:: Your instructions ::
What you return must match the listing exactly, with every image removed.

:: Given material ::
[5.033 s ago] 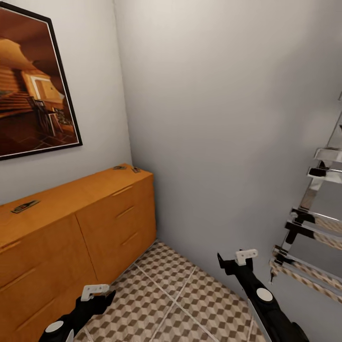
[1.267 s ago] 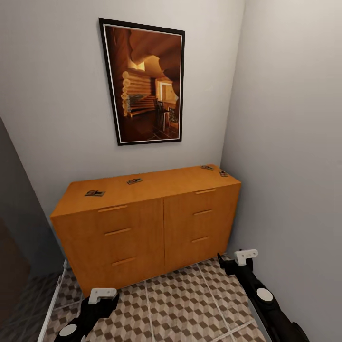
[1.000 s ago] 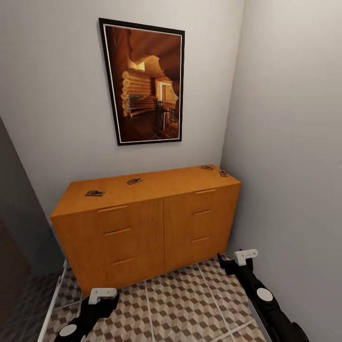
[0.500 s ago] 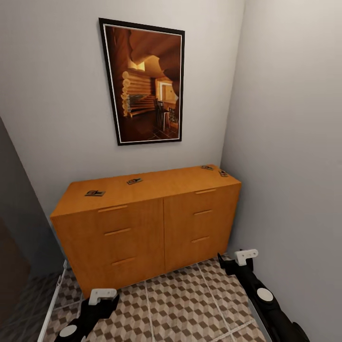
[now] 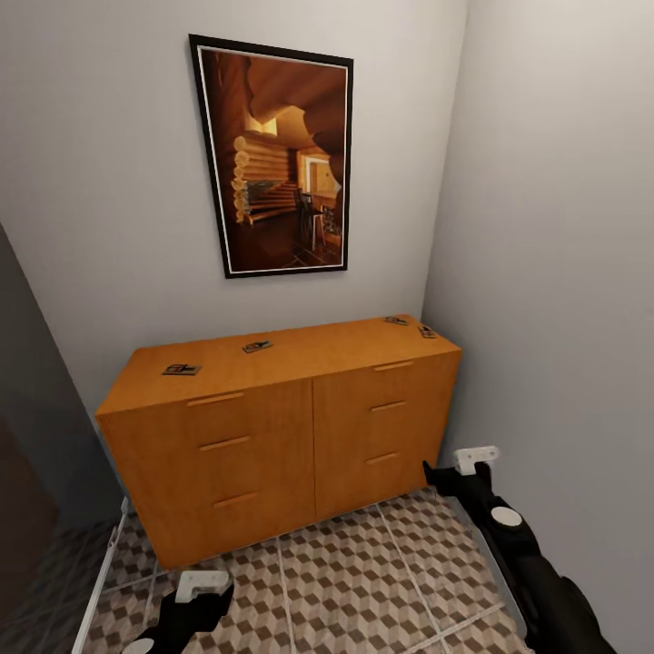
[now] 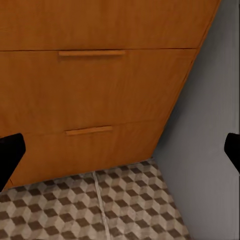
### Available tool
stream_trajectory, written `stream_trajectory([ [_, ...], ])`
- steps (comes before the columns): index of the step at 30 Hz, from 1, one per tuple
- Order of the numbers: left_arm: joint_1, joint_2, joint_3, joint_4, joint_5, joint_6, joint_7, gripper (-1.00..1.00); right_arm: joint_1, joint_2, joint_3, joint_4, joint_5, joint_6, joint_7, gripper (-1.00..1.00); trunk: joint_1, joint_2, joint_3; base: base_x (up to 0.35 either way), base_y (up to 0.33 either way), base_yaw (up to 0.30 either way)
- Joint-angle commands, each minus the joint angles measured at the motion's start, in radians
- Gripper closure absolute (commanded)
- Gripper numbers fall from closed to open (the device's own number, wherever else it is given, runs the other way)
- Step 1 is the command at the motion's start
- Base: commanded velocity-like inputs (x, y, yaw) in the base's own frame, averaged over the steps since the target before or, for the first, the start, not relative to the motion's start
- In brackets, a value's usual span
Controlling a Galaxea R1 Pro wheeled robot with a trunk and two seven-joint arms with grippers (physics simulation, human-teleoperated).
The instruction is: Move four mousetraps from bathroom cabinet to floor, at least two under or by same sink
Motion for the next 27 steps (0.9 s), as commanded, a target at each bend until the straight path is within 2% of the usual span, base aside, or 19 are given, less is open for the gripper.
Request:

:: Written answer ::
[5.033 s ago] 
[1.267 s ago] 
[1.000 s ago] 
[0.500 s ago] 
[now] 
[now] 
### Available tool
stream_trajectory, written `stream_trajectory([ [_, ...], ])`
- steps (comes before the columns): index of the step at 30 Hz, from 1, one per tuple
- Order of the numbers: left_arm: joint_1, joint_2, joint_3, joint_4, joint_5, joint_6, joint_7, gripper (-1.00..1.00); right_arm: joint_1, joint_2, joint_3, joint_4, joint_5, joint_6, joint_7, gripper (-1.00..1.00); trunk: joint_1, joint_2, joint_3; base: base_x (up to 0.35 either way), base_y (up to 0.33 either way), base_yaw (up to 0.30 either way)
- Joint-angle commands, each minus the joint angles measured at the motion's start, in radians
- Gripper closure absolute (commanded)
- Gripper numbers fall from closed to open (the device's own number, wherever else it is given, runs the other way)
- Step 1 is the command at the motion's start
- Base: commanded velocity-like inputs (x, y, yaw) in the base's own frame, averaged over the steps since the target before or, for the first, the start, not relative to the motion's start
- In brackets, a value's usual span
Controlling a Galaxea R1 Pro wheeled robot with a trunk and two seven-joint arms with grippers (physics simulation, human-teleoperated).
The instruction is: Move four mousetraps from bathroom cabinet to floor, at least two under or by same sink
Motion for the next 27 steps (0.9 s), as commanded, a target at each bend until the straight path is within 2% of the usual span, base aside, or 19 are given, less is open for the gripper.
Request:

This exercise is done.